Twins When twins return home there is always plenty to do, the best thing to do is let parents decide how to reorganize the family and grandparents in what tasks we can be more effective. Generally it is best to take care of the housework and the mother left to care for children, but should not replace Stand close to it because although young and inexperienced is the most important person with whom the twins need to learn to relate to. We grandmothers who have already lived the experience of being mothers, we know how important it is early to feel reassured and comforted the adequacy of the new role of mother, so we avoid overly criticize or comment on what makes the new mother, the most important thing is to show confidence and let her know that motherhood is a natural condition that must be lived peacefully. If the mother has other children will feel safer, but if it is the first experience his greatest fear is to fail to give every child the love and care they need, we must help them to trust in itself reassuring and spurring in his new role as mother. For the twins is very important to foster development in the early months of an independent personality, distinct from that of the other twin, the grandparents may be essential in this process of individuation. It 's very useful indeed for the good development of individual support moments in which the twins in turn benefit from the presence of the mother without having to share with the co-twin, do this for us grandparents can play with a child in another room or take a walk while the other stays with the mother, doing the same the next day with the twin who was with his mother. Equally useful is to take turns bathing in a twin and her mother does another.
Parents of twins
One of the most common problems that parents of twins complain is the lack of time for the couple and the social isolation that results in the birth of children. Parents need to have some 'time to dedicate themselves to recharge and find new energy to meet the commitments family, as well as attend some friends or see a movie at the cinema makes them come out from everyday life for a while 'and helps them to relax. The availability of our grandparents is crucial to help them find a little 'time to devote to your partner or to see friends and once a week because we can look after children for a few hours and allow parents dl go for a walk just, just so 'together and speak freely or to see some friends.
Marina's grandmother and Francis G. born November 6, 1993 said ...
"When you know that becoming a grandmother of twins think you end up with two kids to feed, instead you find yourself with three creatures, one of which is to take care of your daughter. Needs care and love as children, if not more, need to follow when trying to eat it to rest between feedings and the other so that it can survive and take care of children alone. You also have to reassure her husband that the "rag whining "he sees around the house will return to being a wife. Becoming a grandparent means to try to see the immense tenderness dl miracle of birth a child by a person who deeply loves either your daughter or your son, but you have to roll up your sleeves, terminate all commitments and begin this wonderful adventure! The most important thing is to relieve parents of twins in the affairs and commitments dl every day, taking care of parents while they think the twins.
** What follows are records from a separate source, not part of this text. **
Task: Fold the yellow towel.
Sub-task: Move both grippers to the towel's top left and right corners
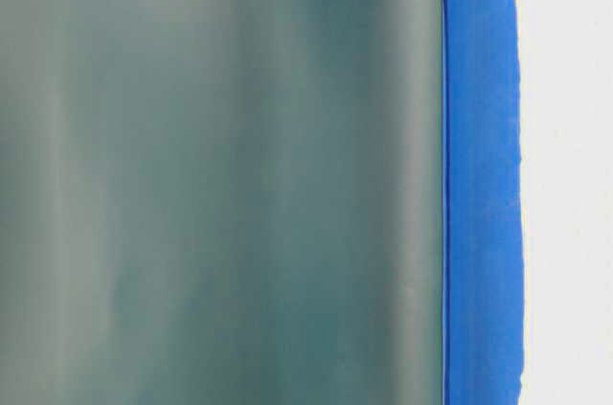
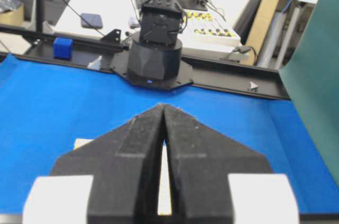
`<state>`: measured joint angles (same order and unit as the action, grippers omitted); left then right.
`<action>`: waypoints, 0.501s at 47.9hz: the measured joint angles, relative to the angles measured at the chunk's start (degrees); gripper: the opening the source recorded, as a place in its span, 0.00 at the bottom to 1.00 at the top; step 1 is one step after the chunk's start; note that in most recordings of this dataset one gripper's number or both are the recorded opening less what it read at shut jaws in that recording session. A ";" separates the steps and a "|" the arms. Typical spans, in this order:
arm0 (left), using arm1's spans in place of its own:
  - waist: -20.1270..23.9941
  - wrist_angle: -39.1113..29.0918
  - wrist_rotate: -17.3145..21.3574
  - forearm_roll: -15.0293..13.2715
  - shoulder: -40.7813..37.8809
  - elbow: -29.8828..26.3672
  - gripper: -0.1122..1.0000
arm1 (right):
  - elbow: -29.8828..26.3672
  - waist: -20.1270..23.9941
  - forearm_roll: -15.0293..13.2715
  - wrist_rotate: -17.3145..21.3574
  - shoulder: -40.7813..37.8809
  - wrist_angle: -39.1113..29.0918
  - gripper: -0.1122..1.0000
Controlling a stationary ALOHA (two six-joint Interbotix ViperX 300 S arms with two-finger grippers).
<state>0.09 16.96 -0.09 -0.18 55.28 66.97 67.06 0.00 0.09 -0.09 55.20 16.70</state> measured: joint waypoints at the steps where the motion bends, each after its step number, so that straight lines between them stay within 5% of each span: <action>1: -0.09 0.00 0.00 0.00 0.00 0.00 0.10 | 0.00 0.00 0.00 0.00 0.00 -0.09 0.10; 6: 0.88 -2.20 -0.18 -2.64 -1.67 0.18 0.10 | -0.09 -0.97 1.58 0.97 -1.32 -1.76 0.10; 14: 3.96 -2.46 -0.53 -3.08 -6.24 0.44 0.10 | -1.58 -6.42 4.92 2.29 -5.45 -7.03 0.10; 24: 9.23 -2.81 -0.62 -3.43 -15.38 0.35 0.12 | -1.85 -12.30 5.62 3.87 -10.99 -10.02 0.12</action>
<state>9.32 14.15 -0.70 -3.60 39.90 67.32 65.21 -12.30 5.71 3.78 44.21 6.68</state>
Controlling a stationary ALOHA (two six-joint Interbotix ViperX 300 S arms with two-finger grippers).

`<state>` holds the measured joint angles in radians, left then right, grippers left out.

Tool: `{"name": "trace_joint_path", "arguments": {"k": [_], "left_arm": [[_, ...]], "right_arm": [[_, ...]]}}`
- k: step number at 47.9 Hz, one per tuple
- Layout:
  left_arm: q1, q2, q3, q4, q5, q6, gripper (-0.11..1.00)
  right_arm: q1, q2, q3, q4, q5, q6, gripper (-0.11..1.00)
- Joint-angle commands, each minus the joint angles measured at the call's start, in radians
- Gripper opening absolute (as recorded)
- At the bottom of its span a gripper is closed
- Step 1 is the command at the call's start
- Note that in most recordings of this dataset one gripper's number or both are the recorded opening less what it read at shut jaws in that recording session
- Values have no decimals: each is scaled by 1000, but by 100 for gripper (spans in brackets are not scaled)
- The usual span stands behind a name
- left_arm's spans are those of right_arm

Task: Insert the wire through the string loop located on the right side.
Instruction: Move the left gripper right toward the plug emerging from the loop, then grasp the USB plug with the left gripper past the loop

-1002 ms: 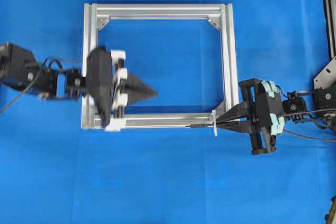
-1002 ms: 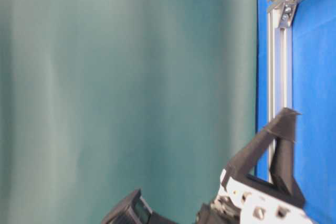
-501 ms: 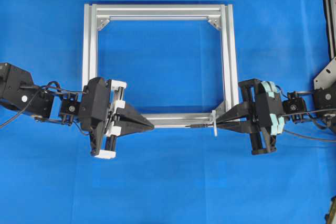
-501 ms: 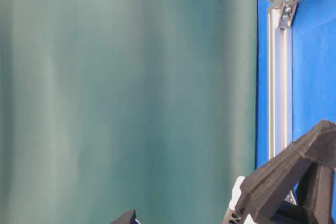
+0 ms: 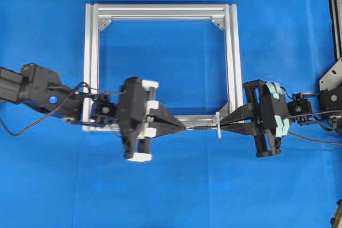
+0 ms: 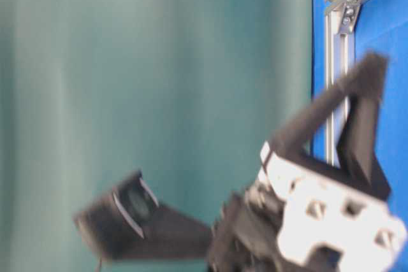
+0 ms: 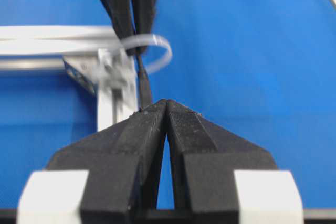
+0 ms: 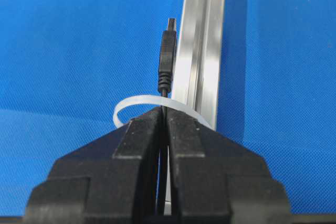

Do not worry because after the first month of this great adventure is over, the children will have their own rhythm of life, the "rag" of your daughter be renewed, they will become a father "mama" perfect grandparent, and you begin to make real grandparents bringing grandchildren to the park and they boast large capacity with friends! "

Friday, November 2, 2007

Destin Helps With Hemorrhoids



It 's a beautiful day in November BEGINNING. Sole wonderful and warm. I went for a walk in the woods, an explosion of color that makes you dream. I desire to see the colors of the desert, I want to return to Egypt a wonderful country that I visited two years ago on a cruise is organized the sea that is in Mars Alam Sharm. I filmed and photographed a lot, but I never systematized my memories which I will do through this blog.